• _Action item_: Type out the data below in its entirety, exactly as given.
==== Exercise data ====
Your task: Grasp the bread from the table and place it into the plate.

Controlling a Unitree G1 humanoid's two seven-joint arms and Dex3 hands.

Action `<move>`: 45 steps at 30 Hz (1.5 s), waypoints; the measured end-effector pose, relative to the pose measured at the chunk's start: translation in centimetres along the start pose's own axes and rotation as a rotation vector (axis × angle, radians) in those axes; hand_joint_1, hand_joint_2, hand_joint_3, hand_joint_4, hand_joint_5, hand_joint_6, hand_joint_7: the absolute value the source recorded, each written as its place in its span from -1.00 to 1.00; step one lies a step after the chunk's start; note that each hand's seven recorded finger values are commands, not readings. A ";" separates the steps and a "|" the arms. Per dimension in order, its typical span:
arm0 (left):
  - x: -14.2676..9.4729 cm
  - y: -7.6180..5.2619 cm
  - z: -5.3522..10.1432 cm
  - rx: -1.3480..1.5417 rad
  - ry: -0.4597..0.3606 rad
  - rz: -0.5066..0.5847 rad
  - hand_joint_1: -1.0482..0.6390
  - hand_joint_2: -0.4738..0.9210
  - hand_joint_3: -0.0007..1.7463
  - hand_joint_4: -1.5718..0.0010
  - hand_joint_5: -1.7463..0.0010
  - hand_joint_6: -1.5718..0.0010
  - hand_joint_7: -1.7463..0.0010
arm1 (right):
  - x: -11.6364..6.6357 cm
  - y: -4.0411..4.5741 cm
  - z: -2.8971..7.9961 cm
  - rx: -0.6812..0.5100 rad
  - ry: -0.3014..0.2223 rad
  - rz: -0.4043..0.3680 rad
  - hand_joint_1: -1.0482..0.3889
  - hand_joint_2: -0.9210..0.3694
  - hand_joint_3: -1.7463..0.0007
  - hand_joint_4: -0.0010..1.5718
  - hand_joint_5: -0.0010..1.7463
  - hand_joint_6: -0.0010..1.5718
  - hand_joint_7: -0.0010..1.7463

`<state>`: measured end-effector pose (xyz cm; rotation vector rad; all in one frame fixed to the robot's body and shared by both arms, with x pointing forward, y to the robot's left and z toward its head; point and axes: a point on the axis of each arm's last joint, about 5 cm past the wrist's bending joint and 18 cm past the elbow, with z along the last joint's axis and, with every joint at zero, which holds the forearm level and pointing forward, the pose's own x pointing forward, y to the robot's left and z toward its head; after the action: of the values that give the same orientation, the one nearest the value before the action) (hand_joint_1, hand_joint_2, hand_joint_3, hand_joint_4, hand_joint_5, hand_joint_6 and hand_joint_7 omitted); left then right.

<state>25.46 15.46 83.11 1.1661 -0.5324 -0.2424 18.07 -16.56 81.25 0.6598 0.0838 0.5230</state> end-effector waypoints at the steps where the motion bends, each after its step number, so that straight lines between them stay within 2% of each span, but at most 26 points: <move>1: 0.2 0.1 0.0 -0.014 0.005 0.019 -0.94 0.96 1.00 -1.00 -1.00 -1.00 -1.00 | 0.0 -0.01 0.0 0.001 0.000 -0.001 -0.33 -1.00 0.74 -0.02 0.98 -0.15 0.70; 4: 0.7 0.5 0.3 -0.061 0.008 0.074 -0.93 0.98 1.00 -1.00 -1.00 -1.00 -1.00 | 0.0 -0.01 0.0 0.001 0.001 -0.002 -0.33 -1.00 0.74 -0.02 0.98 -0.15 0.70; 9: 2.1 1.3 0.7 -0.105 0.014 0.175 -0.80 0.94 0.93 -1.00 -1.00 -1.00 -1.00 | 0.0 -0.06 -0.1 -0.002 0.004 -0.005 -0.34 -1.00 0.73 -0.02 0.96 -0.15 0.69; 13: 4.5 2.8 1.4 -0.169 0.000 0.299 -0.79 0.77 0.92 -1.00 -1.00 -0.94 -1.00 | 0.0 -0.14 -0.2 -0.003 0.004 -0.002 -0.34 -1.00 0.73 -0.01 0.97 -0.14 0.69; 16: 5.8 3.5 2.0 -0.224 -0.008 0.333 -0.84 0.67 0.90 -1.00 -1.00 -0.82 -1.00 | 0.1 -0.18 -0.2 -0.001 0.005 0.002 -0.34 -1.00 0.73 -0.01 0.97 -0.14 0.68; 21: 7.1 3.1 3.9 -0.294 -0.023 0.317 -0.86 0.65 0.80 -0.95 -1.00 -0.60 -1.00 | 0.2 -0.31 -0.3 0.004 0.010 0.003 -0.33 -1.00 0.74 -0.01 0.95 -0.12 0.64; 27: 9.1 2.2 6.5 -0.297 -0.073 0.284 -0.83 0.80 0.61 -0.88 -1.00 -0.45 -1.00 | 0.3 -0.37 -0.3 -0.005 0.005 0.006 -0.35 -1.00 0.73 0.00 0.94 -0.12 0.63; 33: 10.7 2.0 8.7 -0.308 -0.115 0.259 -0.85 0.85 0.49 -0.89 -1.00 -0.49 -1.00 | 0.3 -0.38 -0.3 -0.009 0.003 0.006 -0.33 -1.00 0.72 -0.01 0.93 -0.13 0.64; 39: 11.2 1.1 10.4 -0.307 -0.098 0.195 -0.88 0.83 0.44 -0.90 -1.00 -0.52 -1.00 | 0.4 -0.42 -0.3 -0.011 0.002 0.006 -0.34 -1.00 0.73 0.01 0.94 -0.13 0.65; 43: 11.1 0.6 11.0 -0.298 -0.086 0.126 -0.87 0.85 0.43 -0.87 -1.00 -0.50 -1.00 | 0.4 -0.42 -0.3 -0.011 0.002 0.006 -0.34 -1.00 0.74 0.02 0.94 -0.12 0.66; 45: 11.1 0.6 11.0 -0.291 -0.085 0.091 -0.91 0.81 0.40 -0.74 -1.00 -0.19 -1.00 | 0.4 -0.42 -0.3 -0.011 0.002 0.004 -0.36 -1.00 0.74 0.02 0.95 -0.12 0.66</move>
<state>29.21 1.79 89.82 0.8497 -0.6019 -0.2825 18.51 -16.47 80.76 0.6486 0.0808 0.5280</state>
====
• _Response area_:
Your task: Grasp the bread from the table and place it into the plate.

Controlling a Unitree G1 humanoid's two seven-joint arms and Dex3 hands.

Action `<move>`: 45 steps at 30 Hz (1.5 s), waypoints; the measured end-effector pose, relative to the pose measured at the chunk's start: translation in centimetres along the start pose's own axes and rotation as a rotation vector (axis × angle, radians) in those axes; hand_joint_1, hand_joint_2, hand_joint_3, hand_joint_4, hand_joint_5, hand_joint_6, hand_joint_7: the absolute value the source recorded, each written as its place in its span from -1.00 to 1.00; step one lies a step after the chunk's start; note that each hand's seven recorded finger values are commands, not readings. A ";" separates the steps and a "|" the arms. Per dimension in order, its typical span:
arm0 (left):
  - x: -14.2676..9.4729 cm
  - y: -7.6180..5.2619 cm
  - z: -5.3522..10.1432 cm
  - rx: -1.3480..1.5417 rad
  - ry: -0.4597..0.3606 rad
  - rz: -0.5066..0.5847 rad
  - hand_joint_1: -1.0482..0.6390
  - hand_joint_2: -0.4738..0.9210
  - hand_joint_3: -0.0007..1.7463
  - hand_joint_4: -1.5718..0.0010
  - hand_joint_5: -1.7463..0.0010
  - hand_joint_6: -1.5718..0.0010
  - hand_joint_7: -1.7463..0.0010
arm1 (right):
  - x: -11.6364..6.6357 cm
  - y: -4.0411..4.5741 cm
  - z: -2.8971..7.9961 cm
  - rx: -0.6812..0.5100 rad
  - ry: -0.3014..0.2223 rad
  - rz: -0.4043..0.3680 rad
  - hand_joint_1: -1.0482..0.3889
  - hand_joint_2: -0.9210..0.3694
  - hand_joint_3: -1.7463..0.0007
  - hand_joint_4: -0.0010..1.5718
  - hand_joint_5: -0.0010..1.7463
  - hand_joint_6: -0.0010..1.5718
  - hand_joint_7: -0.0010..1.7463

`<state>`: measured end-effector pose (xyz cm; rotation vector rad; all in one frame fixed to the robot's body and shared by both arms, with x pointing forward, y to the robot's left and z toward its head; point and axes: a point on the axis of each arm's last joint, about 5 cm past the wrist's bending joint and 18 cm past the elbow, with z along the last joint's axis and, with every joint at zero, which holds the forearm level and pointing forward, the pose's own x pointing forward, y to the robot's left and z toward its head; after the action: of the values that give the same orientation, the one nearest the value before the action) (hand_joint_1, hand_joint_2, hand_joint_3, hand_joint_4, hand_joint_5, hand_joint_6 and hand_joint_7 omitted); left then right.

<state>25.46 15.46 83.11 1.1661 -0.5324 -0.2424 18.07 -16.56 81.25 0.6598 0.0838 0.5230</state> end-effector waypoints at the steps where the motion bends, each after its step number, so that straight lines between them stay within 2% of each span, but at most 26 points: <move>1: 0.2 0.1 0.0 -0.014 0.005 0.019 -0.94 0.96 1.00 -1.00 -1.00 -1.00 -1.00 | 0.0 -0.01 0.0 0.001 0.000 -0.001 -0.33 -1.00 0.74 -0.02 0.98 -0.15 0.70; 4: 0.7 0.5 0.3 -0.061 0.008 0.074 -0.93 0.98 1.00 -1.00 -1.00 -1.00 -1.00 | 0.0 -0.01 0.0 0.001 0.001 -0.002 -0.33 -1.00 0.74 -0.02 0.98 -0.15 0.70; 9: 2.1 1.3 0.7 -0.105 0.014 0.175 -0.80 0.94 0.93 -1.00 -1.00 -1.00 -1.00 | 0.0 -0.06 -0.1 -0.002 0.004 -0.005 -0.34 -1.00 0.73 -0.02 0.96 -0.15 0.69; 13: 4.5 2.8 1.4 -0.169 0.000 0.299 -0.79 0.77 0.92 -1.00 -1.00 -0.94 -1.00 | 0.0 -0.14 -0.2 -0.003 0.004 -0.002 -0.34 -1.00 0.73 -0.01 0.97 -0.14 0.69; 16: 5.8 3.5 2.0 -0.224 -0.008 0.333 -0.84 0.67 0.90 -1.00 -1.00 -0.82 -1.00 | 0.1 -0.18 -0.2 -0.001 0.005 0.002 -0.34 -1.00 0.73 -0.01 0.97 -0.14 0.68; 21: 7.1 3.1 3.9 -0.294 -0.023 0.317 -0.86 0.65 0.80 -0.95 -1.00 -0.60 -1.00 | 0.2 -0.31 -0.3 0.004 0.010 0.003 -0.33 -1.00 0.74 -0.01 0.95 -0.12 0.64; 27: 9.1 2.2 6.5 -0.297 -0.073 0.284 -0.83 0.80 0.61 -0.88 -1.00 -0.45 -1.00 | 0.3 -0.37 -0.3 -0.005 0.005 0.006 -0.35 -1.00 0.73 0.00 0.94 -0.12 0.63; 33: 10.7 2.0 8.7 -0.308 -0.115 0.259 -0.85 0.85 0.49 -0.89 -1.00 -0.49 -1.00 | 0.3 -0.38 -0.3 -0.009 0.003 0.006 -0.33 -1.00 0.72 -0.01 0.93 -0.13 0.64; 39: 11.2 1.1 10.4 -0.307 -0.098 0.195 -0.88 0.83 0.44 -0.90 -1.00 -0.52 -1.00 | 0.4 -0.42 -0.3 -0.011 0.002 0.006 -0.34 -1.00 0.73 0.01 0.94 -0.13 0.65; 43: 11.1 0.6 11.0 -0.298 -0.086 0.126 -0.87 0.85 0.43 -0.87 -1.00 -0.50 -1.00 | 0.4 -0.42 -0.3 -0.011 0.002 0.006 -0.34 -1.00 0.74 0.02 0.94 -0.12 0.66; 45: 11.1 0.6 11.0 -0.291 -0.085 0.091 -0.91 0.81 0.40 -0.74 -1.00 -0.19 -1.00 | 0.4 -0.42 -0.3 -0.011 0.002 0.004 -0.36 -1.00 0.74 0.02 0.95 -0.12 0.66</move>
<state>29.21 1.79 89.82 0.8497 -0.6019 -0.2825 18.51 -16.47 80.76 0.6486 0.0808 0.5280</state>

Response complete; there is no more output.